El oficio de animador turístico ha evolucionado más allá de coreografías en la piscina y juegos de mesa. La tecnología 3D permite crear experiencias inmersivas para los huéspedes, como simulaciones de realidad virtual que recrean paisajes locales o actividades interactivas. Un ejemplo práctico: diseñar un tour virtual de una ruina maya para que los turistas exploren desde el lobby del hotel, sin tener que caminar bajo el sol. Así, el animador se convierte en un guía digital sin perder el toque humano.
Programas y flujo de trabajo para el animador digital 🖥️
Para empezar, necesitas Blender (modelado y animación 3D básicos, gratuito) y Unity o Unreal Engine para montar la experiencia interactiva. Con Blender creas los personajes o escenarios; luego los exportas a Unity para añadir lógica de juego, como un quiz sobre la cultura local o un minijuego de natación virtual. Si tu hotel tiene visores de VR como Oculus Quest, puedes usar software como SketchUp para modelar el entorno real del resort y ofrecer visitas previas. El proceso es directo: modelar, texturizar, programar interacciones y testear con huéspedes.
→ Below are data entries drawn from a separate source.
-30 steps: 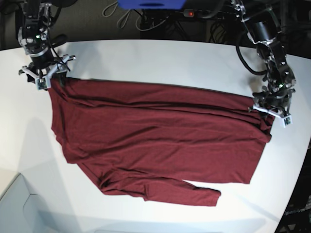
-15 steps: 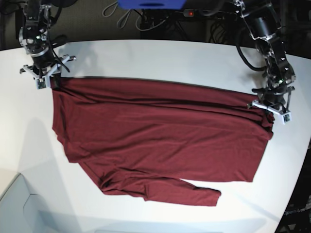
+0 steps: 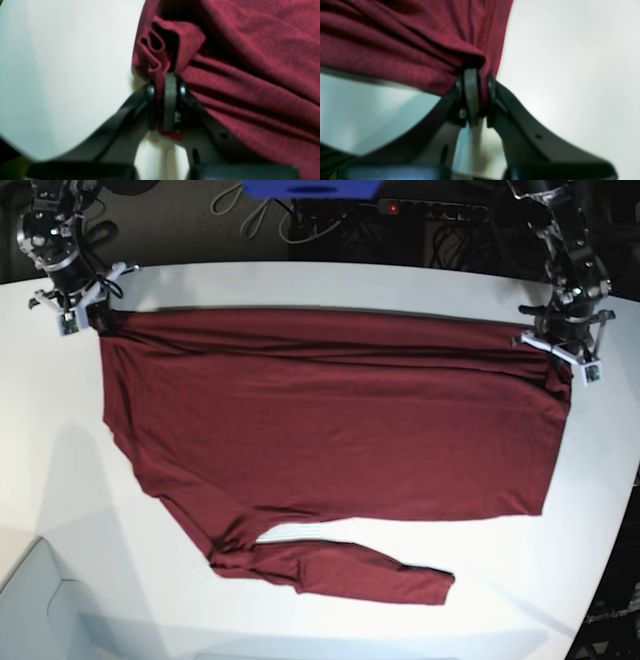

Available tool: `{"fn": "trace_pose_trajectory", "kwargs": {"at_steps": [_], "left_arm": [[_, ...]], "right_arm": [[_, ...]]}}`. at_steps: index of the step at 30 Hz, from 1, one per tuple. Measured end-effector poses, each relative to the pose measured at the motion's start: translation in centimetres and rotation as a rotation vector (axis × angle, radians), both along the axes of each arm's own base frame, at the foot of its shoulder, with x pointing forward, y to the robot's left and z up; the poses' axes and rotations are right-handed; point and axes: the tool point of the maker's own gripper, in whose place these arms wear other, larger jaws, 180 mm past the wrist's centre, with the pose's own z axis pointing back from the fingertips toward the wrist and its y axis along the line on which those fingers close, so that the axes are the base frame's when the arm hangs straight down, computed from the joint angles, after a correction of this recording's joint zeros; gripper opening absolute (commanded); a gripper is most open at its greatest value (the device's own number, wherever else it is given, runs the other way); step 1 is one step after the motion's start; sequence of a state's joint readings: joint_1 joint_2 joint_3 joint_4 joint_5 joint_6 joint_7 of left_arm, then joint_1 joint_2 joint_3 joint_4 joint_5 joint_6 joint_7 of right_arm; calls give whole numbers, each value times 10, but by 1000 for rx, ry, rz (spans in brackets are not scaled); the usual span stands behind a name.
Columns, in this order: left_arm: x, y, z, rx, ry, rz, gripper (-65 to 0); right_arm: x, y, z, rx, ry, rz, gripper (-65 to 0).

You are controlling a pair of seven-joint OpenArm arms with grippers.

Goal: Layout the t-shirt on the table in an organized manner, then fold the t-shirt properly
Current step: 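Pull the collar edge back with both grippers, stretching the shirt flat, then hold the collar edge with both grippers, keeping the shirt taut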

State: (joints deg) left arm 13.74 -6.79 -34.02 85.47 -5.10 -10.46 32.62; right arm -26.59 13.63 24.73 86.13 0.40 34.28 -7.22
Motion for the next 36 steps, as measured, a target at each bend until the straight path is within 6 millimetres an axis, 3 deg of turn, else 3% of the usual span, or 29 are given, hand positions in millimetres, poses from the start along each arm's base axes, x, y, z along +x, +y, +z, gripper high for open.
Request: {"fn": "trace_pose_trajectory", "kwargs": {"at_steps": [7, 15, 25, 30, 36], "left_arm": [[-31, -10, 1, 13, 32, -3, -649], [-55, 1, 4, 30, 67, 30, -649], [-54, 3, 6, 47, 73, 15, -649], [-33, 6, 15, 69, 43, -18, -649], [-39, 6, 11, 65, 65, -18, -649]], "right_arm": [[-19, 4, -4, 22, 20, 5, -650], [-35, 7, -6, 43, 29, -7, -650], [-39, 17, -6, 64, 21, -53, -650], [-54, 24, -4, 77, 33, -91, -650], [-57, 21, -3, 81, 29, -122, -650]]}}
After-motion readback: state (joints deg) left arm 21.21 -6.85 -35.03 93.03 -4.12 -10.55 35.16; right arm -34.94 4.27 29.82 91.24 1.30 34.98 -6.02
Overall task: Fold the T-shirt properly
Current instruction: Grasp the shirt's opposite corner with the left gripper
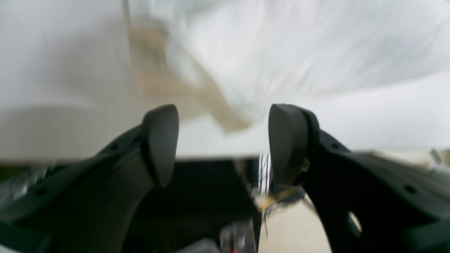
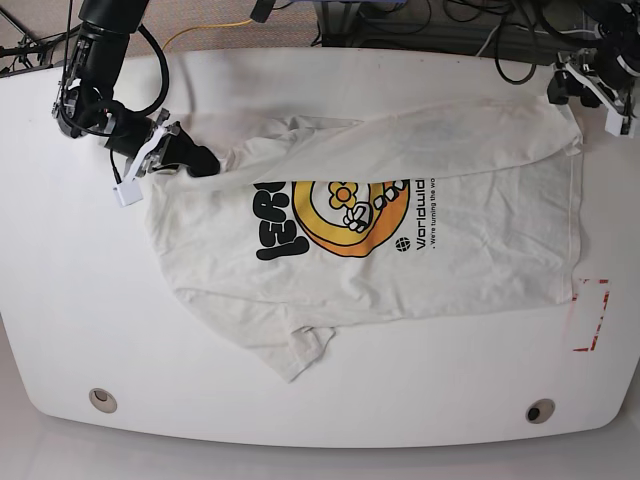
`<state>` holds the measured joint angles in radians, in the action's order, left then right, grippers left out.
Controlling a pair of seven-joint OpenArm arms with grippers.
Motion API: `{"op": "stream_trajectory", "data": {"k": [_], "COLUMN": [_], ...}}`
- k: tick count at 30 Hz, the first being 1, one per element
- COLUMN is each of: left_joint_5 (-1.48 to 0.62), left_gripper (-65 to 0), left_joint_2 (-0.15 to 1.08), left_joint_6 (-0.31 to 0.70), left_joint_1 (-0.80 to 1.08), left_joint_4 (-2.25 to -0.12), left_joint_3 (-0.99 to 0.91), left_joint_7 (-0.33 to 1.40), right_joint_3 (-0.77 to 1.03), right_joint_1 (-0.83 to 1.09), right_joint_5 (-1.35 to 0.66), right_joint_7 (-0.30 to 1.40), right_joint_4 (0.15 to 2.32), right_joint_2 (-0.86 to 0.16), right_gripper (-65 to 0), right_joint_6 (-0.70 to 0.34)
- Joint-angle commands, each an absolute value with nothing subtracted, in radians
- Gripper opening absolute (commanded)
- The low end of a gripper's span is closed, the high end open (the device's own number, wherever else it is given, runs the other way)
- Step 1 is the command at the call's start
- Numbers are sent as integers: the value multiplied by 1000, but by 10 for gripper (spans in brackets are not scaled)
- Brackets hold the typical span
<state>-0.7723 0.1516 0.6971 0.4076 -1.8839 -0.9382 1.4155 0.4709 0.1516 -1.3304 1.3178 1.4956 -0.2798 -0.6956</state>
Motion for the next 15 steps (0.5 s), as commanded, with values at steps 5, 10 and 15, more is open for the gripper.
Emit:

Y si el huésped prefiere no usar gafas de VR... 😅
Siempre hay un don Tomás que llega al lobby con sus chanclas y dice: A mí no me ponga eso en la cara, que me mareo. Para esos casos, la tecnología 3D también sirve para crear mapas interactivos en pantallas táctiles o proyectar animaciones en paredes durante la cena. Así, mientras el grupo de señoras juega al bingo virtual, tú puedes tomarte un café y sonreír porque, al fin y al cabo, el animador sigue siendo el que pone la música y la cara, aunque ahora tenga un portátil bajo el brazo.